What you have to do ▸ Locate each line below that includes "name" and reproduce it.

Material provided ▸
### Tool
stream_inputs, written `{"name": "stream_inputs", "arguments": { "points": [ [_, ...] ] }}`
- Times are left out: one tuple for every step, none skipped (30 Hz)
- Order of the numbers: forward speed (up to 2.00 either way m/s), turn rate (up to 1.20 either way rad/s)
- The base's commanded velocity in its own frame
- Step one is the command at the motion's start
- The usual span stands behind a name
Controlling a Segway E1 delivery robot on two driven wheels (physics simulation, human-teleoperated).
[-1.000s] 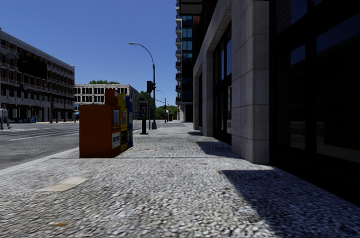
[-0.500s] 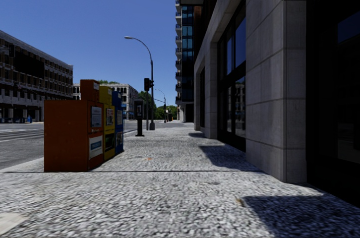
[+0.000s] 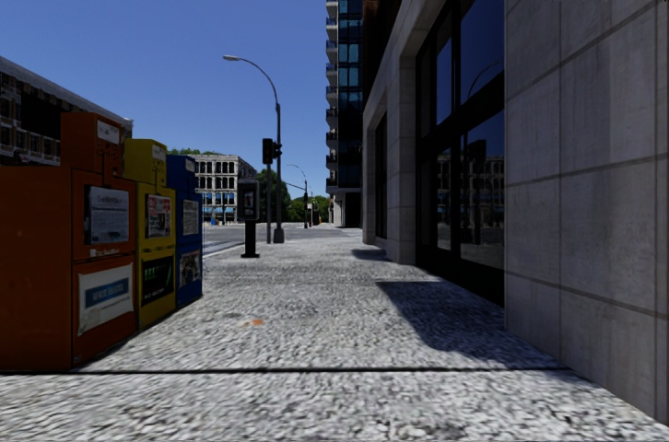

Finished exercise ▸
stream_inputs, written `{"name": "stream_inputs", "arguments": { "points": [ [_, ...] ] }}`
- The usual span stands behind a name

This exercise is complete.